§ **THE TASK**
Please give back the listing below word for word, without the images.

§ **SOURCE DATA**
Start of Block
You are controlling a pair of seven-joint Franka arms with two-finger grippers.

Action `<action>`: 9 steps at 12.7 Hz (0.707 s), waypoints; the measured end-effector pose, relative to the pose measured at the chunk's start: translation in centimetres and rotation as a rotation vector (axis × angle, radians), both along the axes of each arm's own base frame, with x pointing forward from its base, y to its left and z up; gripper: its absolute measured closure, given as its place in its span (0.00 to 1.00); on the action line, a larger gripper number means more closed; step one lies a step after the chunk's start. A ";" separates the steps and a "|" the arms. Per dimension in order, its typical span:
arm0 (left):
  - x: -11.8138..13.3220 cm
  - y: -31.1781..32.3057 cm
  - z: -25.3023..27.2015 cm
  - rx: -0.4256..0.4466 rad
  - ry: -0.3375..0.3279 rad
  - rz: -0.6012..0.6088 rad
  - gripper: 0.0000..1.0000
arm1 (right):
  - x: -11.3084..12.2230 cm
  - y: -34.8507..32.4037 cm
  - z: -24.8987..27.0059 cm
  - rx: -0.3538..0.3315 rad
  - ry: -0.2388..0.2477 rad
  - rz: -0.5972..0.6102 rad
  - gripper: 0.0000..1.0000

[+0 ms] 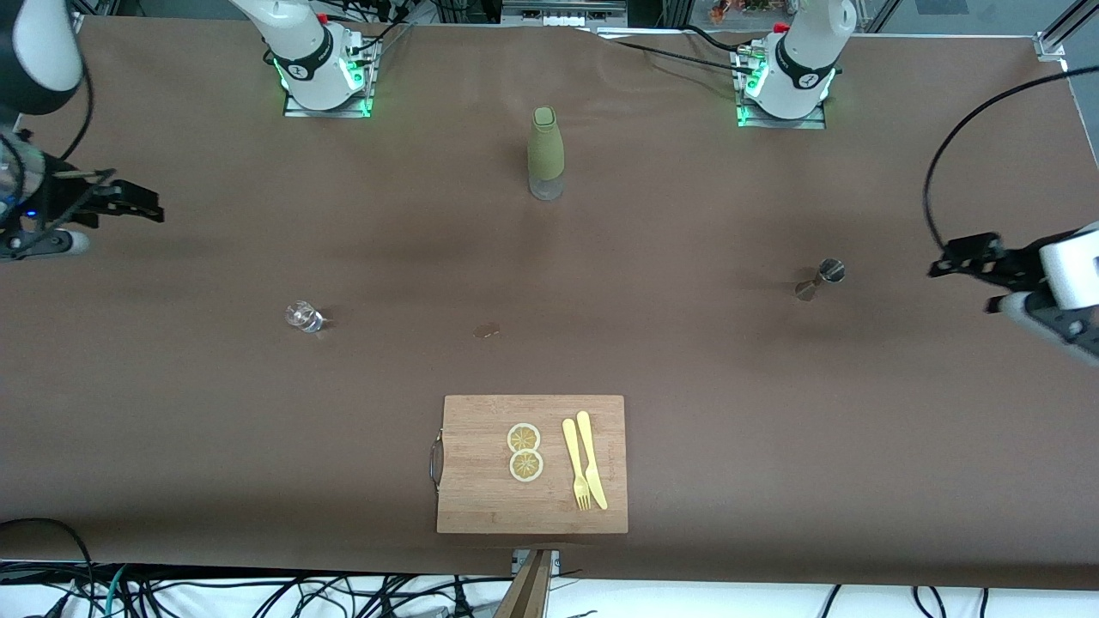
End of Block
§ **TASK ANSWER**
You are controlling a pair of seven-joint Franka arms with two-finger grippers.

Action `<action>`: 9 steps at 12.7 Hz (0.707 s), waypoints; the measured end-effector pose, relative to the pose measured at the chunk's start: translation in centimetres and rotation as a rotation vector (axis × angle, radians), both along the axes of each arm's own base frame, with x pointing forward from its base, y to its left and z up; gripper: its absolute measured closure, given as its place in its span (0.00 to 1.00); on the action line, a larger gripper number means more closed; step one lies a step after the chunk's start. A ";" separates the steps and a "|" the arms. Per dimension in order, its typical span:
arm0 (left):
  - x: -11.8138..13.3220 cm
  - y: -31.1781..32.3057 cm
  - z: -25.3023..27.2015 cm
  - rx: -0.4256..0.4466 rad
  - ry: -0.3375..0.3279 rad
  - rz: -0.6012..0.6088 rad
  - gripper: 0.0000..1.0000
arm1 (right):
  - x: -11.3084..12.2230 cm
  - y: -34.8507..32.4037 cm
  - z: -24.8987..27.0059 cm
  - rx: -0.3538..0.3315 rad
  - ry: -0.2388..0.2477 rad
  - rz: -0.5972..0.6102 rad
  - gripper: 0.0000..1.0000

[+0 ms] 

This exercise is done.